Although stocks are opening higher this morning, yesterday brought more devastation to the stock market. Stocks are now down 13 percent over the past week and down 11 percent for the year. This is bad news for stock investors, with the worst short-term performance since the market crashed at the beginning of the recession. This is, in most investor’s minds, the second dip in the “double dip” recession that people have been fearing for the past few years.
Ron Lieber, a financial columnist at the New York Times, explained who should use this as an opportunity to sell. Buying stocks after they’ve increased, the point where the media seems to agree there’s stability in the market, and selling stocks after they’ve decreased, the point where the media has decided there’s no hope, is a sure way to lose money in the long run.
If these major swings in the stock market keep you up at night, you shouldn’t be investing in the stock market in the first place. The reason stocks live up to their long-term growth potential is because they can be risky in the short-term. These swings and occasional, cyclical recessions, should be expected. Most people, those who aren’t interested in investing in their own business (an even riskier proposition) or trying to get rich by renting out property, the stock market is the only avenue for building wealth over the long term. This is the path to a comfortable retirement.
There is a lot of criticism of this point of view — the same advice that’s heard in the financial media every time there’s a significant stock market decline. Here are some typical responses from people who are offended by this viewpoint, and to some extent they may be right.
Note that these are the typical responses, not my opinion of the situation.
- The game is rigged. Only institutional investors or large investors can succeed in the stock market. The small-time average investor cannot succeed because the stock market is designed to favor those who have more buying power. The more money you have, the more investment options and better deals available.
- It’s a media conspiracy. The financial news media has been encouraging investors to continue buying because this is how financial companies make a profit. Whether you buy or sell, the financial industry profits, so they don’t care which you do as long as you’re continuing to make transactions. The media want the financial industry to survive and thrive so they have another day to write about it.

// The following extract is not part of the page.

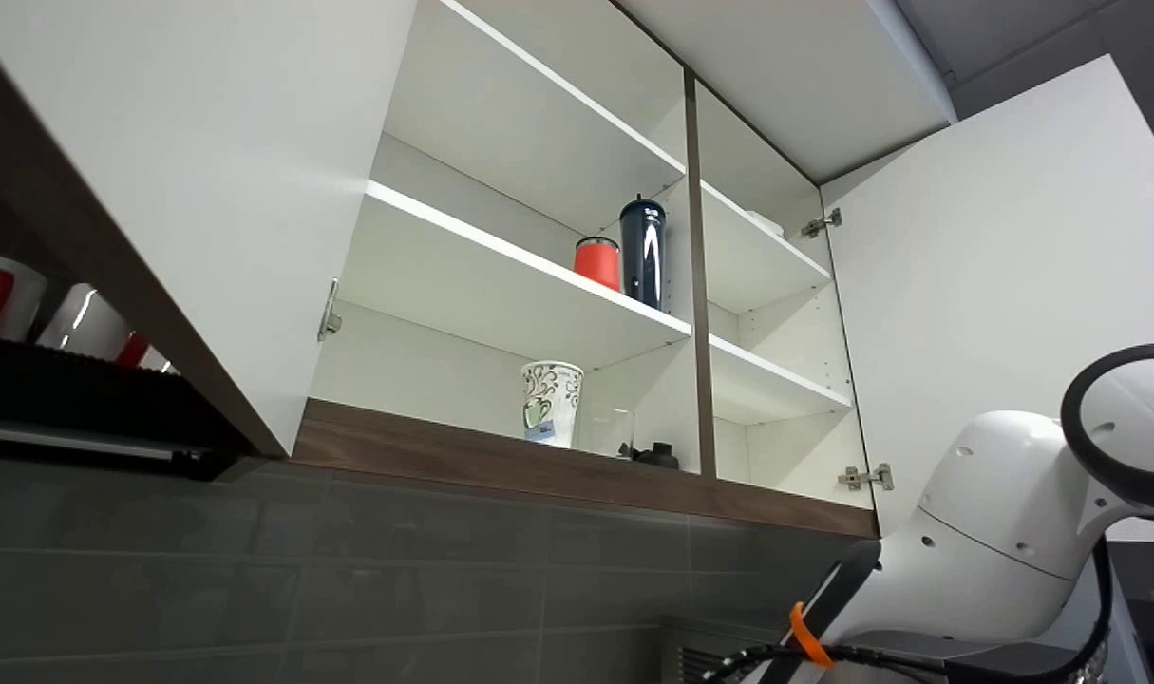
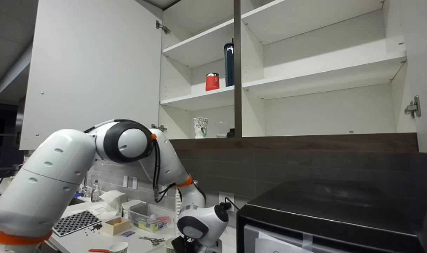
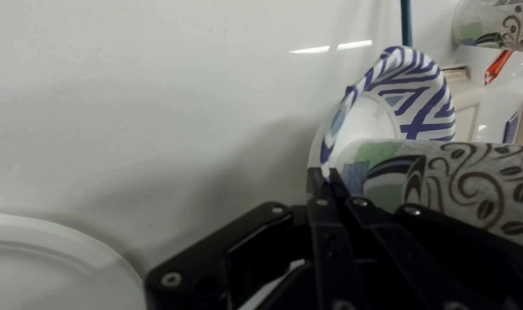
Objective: Put the chopsticks in the cup, then put the bowl in the top cabinet
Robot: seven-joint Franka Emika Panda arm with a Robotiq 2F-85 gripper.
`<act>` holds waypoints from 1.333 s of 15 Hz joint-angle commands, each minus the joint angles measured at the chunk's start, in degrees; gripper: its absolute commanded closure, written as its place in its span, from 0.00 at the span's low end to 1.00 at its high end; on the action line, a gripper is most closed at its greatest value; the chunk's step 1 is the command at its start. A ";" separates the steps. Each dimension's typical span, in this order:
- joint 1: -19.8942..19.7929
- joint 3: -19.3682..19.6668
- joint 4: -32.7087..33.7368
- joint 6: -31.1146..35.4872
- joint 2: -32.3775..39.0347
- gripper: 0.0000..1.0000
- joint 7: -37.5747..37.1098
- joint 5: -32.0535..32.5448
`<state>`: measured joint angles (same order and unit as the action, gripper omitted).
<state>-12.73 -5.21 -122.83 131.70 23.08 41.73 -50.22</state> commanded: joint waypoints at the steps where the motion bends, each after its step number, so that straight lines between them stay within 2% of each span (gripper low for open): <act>1: 1.57 2.50 -4.65 -3.20 -6.23 1.00 -0.47 2.33; 6: 3.31 4.78 -7.98 -6.12 -12.31 1.00 -4.75 8.36; 9: 3.68 5.24 -8.70 -10.73 -15.35 1.00 -5.98 10.98; 15: 4.55 6.19 -8.24 -20.72 -19.97 1.00 -5.86 11.17; 17: 5.26 6.39 -8.66 -21.47 -22.20 1.00 -6.57 11.19; 18: 5.20 6.75 -6.83 -20.40 -18.95 0.98 -4.86 10.30; 20: 5.73 6.86 -6.95 -20.85 -20.41 0.98 -5.58 10.33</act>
<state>-8.22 0.36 -129.89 111.01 2.62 36.15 -39.92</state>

- Our political leaders want the market to fail. The nature of a two-party political system is competitive. Usually this is a good thing, but if one party has the possibility of bringing the economy down and blaming it on the other party, expect the politicians, whose only desire is more power, to take advantage of the situation. Never mind that millions of citizen’s finances could be ruined in the process.
- This (and every) stock market crash is a result of too much (or not enough) government regulation. This is the argument for and against a complete free-market economic system (which we’ve never had).

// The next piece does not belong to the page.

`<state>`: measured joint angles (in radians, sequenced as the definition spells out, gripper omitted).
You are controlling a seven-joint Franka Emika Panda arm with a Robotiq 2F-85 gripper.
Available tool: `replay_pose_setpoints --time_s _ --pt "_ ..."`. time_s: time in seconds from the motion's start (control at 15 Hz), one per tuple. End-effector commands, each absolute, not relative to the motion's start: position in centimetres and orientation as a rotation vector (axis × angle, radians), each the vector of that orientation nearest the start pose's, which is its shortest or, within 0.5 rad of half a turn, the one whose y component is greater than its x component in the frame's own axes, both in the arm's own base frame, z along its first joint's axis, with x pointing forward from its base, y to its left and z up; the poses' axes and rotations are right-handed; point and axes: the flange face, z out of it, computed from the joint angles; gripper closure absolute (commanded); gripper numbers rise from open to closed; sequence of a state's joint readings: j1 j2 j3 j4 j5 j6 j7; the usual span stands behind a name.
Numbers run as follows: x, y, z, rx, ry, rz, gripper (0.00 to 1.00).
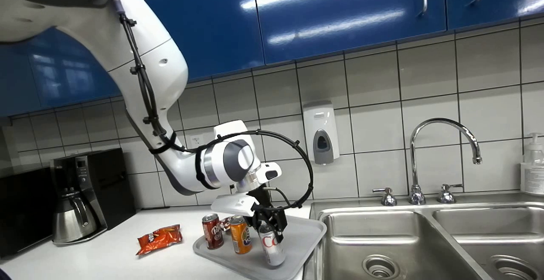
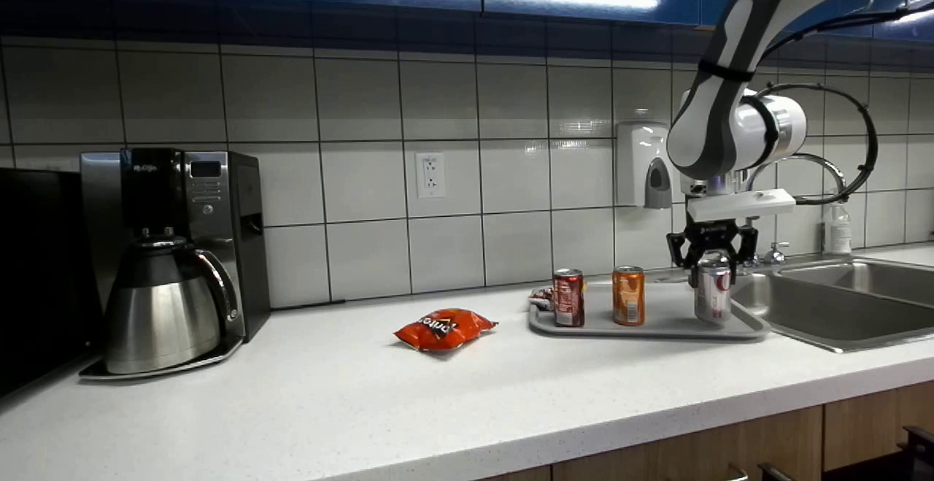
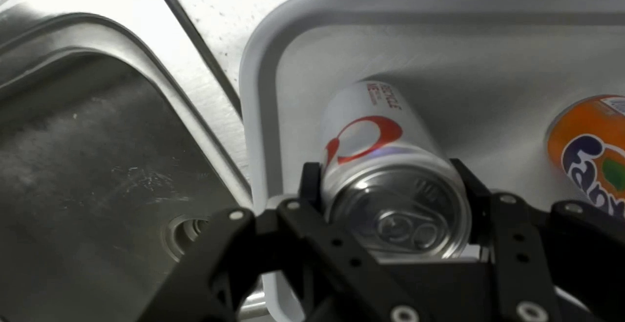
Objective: Put the cans on the grey tray.
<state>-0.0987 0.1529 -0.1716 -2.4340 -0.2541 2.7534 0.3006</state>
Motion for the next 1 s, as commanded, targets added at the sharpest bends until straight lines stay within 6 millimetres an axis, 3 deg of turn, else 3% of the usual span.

- The stock market is controlled by computer trading. Many of the large investors use models to trade, which tend to exacerbate sell-offs. If a program is designed to sell investments when they lose a certain percentage, the automatic and quick sale will continue to pull the price of a share down, triggering more computer models. How can an individual investor who busy and sells by researching a company and initiating a trade online keep up with the faster-than-light trading techniques that move the market?

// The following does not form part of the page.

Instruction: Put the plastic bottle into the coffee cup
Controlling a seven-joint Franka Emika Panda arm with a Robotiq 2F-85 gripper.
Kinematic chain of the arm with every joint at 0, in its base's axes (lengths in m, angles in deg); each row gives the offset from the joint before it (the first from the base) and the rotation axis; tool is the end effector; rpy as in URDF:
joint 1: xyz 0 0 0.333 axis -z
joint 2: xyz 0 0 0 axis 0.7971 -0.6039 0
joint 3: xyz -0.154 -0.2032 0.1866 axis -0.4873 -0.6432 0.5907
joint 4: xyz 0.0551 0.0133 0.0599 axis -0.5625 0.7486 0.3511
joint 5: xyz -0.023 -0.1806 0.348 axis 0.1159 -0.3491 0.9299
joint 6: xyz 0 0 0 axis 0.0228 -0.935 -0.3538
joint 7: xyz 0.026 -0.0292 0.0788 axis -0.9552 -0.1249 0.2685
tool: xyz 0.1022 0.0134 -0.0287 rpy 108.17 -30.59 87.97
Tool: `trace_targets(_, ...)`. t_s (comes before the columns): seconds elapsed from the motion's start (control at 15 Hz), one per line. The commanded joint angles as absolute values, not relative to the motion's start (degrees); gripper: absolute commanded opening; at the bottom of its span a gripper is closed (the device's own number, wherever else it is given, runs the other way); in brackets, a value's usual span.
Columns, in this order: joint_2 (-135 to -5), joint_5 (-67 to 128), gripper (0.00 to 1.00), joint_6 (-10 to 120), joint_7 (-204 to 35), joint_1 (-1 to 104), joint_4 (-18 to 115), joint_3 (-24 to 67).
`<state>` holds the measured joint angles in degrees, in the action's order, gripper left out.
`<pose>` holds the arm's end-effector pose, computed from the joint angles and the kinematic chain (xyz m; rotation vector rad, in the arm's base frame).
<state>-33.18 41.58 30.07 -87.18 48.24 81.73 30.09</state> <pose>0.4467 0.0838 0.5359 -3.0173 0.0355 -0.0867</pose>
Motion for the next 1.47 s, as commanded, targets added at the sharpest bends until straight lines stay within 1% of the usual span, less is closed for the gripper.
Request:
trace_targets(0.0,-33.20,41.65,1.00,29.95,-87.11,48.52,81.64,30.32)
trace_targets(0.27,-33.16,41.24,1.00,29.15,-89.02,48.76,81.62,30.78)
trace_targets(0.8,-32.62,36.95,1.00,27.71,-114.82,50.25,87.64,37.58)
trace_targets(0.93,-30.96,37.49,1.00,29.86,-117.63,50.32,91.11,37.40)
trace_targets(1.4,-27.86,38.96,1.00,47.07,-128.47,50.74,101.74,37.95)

- We’re entering a new paradigm. Each time the market suffers, there is a concern that we are entering a new era — a period of time when the fundamental concept of long-term performance can no longer be expected from the stock market because the economy is now somehow different.
Whether or not you succeed in investing in the stock market is defined by its performance leading up to when you sell. In the last recession, many retirees saw their nest egg plummet. The market may still have been up overall for the twenty or thirty or forty years they were investing, but when they had the most money in the market, as they approached the date of retirement, the bad performance was much more damaging. When you look at your portfolio in terms of dollars, that’s a valid conclusion, but retirees who need to access the value of their investments for cash could minimize the losses by only withdrawing small amounts over time, giving the market a chance to move up again.
Now that I’ve veered away from the concept of working at a corporate employer for the rest of my pre-retirement life, I’m not sure how my plans fit into the concept of investing until retirement and walking away from work one day. Most of my wealth is in my business — a risky business. I’m still investing in retirement accounts, recognizing that even if I decide to stop working early, I can’t touch these funds without incurring penalties until I’ve aged to the point the government has decreed as retirement age.
My plans haven’t changed due to the latest stock market downturn. I initiated a transfer yesterday to move the remainder of my money market investments in Vanguard to the total stock market index. In addition, I confirmed my monthly investment in my Individual 401(k). There may be some losses ahead in the short term, but I still think that the stock market will be the best option for this money over the long term.